High country:
The next day we drove along a winding drive called the Going-to-the-Sun road, which led us into the high country of Glacier.
Glacier guide books rave about the scenery, but I was skeptical. The decade I lived in Arizona jaded me, so while I enjoy
scenery it takes something really special to impress me. But the sights at Glacier? Gawd! It is amazing and blew my
composure out the window. We stopped again and again to
goggle at the huge glacial valleys, peaks, and waterfalls. I felt like a kid on my first trip to the mountains.
The road crossed the continental divide at Logan Pass. Even though the elevation is only 2025 m (6646 ft), it was
a windswept, alpine region and a few dustings of snow had already
fallen. Despite the lateness of the season, some plants were still flowering. The plant in this photograph is (I believe)
Castilleja rhexifolia.
Beth and I reached the trailhead to Gunsight Lake. This was to be our first truly long hike in Glacier,
about 20 km (12 miles), and it would lead us into very rugged terrain. Furthermore, if we kept a speedy
pace, and continued beyond Gunsight Lake to Gunsight Pass, we would reach where the trail climbs out of the valley.

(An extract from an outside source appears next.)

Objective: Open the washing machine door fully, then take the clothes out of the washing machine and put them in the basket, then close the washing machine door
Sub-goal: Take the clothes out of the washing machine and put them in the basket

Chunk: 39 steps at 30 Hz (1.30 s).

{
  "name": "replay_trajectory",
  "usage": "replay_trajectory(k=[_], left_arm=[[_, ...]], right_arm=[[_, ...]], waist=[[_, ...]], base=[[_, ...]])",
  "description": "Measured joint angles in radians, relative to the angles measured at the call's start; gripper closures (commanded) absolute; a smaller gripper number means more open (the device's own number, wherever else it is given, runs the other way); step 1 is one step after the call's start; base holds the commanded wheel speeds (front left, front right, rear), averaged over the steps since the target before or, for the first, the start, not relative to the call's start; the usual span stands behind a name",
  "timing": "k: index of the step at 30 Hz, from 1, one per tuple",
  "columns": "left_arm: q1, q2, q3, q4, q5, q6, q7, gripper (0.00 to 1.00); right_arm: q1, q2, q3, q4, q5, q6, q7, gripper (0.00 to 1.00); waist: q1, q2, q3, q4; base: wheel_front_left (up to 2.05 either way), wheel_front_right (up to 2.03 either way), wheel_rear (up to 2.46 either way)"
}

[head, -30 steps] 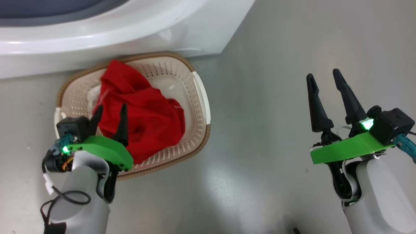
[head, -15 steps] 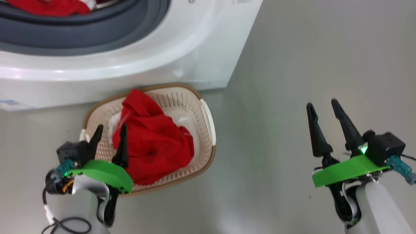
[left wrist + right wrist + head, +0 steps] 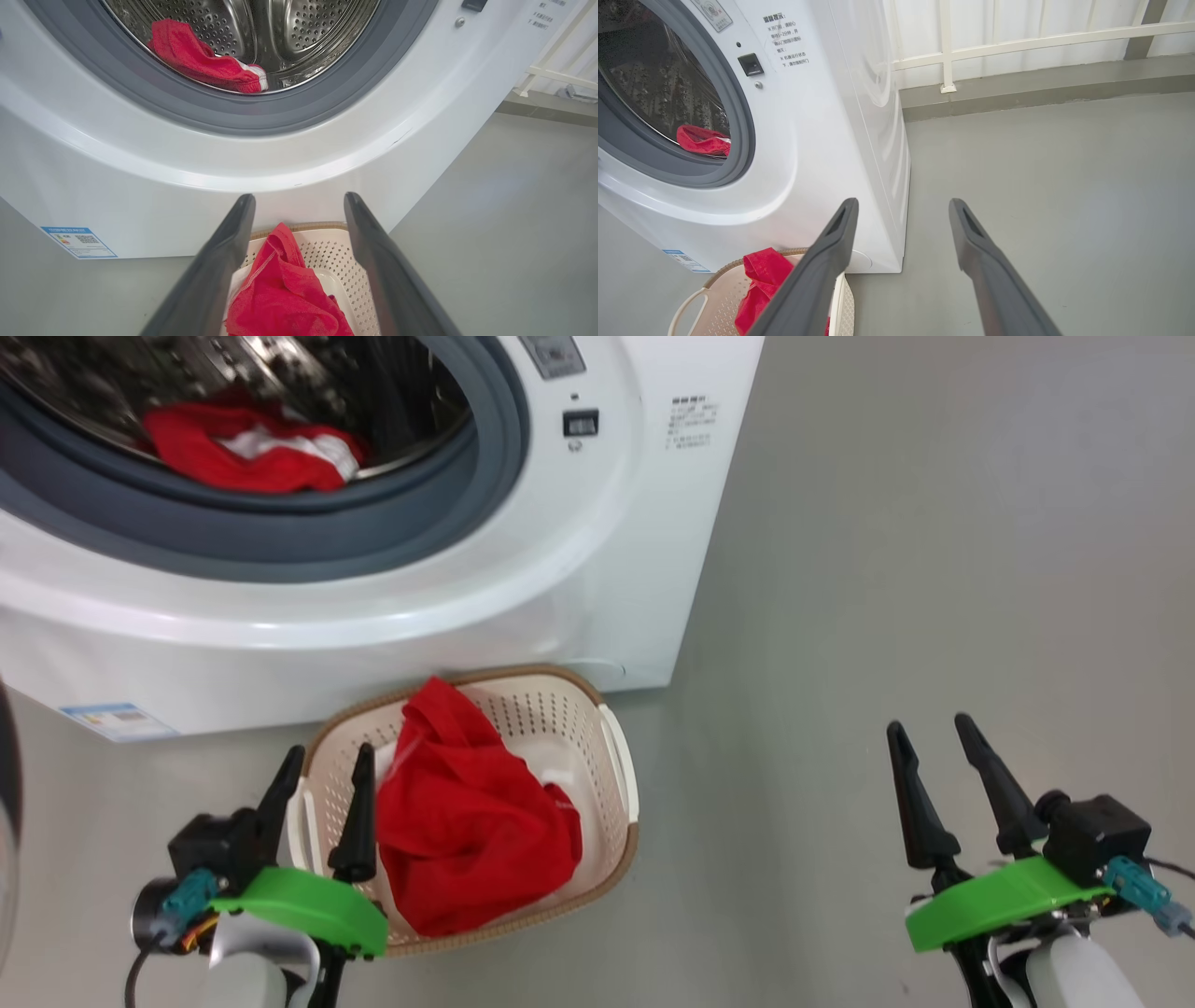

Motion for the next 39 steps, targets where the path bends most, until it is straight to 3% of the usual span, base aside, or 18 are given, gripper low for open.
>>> replay_trajectory(k=[10,23,39], left_arm=[[0.105,0.0,0.016,-0.121,0.03,0.0,0.0,0.0],[0.232,0.0,0.045,-0.272,0.039,0.0,0.0,0.0],[0.251,0.0,0.048,-0.308,0.032,0.0,0.0,0.0]], right_arm=[[0.058,0.002,-0.022,0.0,0.0,0.0,0.0,0.0],[0.097,0.004,-0.045,-0.009,-0.003,0.0,0.0,0.0],[0.097,0.004,-0.059,-0.011,-0.003,0.0,0.0,0.0]], waist=[[0.0,0.0,-0.077,0.022],[0.0,0.0,-0.099,0.04],[0.0,0.0,-0.09,0.042]], base=[[0.0,0.0,0.0],[0.0,0.0,0.0],[0.0,0.0,0.0]])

Along this part of the trail, as a special treat, we should encounter
Pinguicula macroceras. (Thanks to Peter Lesica for
this excellent tidbit!)
The only trick was that if we dallied we would not have time to reach the Pinguicula and
then return to the car before dusk. So maintaining a good pace, and not stopping for every bird or plant, was something
we had to keep in mind.
As we prepared our packs at the trailhead, we noticed with some alarm that because of recent grizzly bear encounters,
parts of the trail had been rated as being more treacherous than usual and that some of the
camp sites in the area had been closed. You can imagine this sent our blood pressures up a bit higher.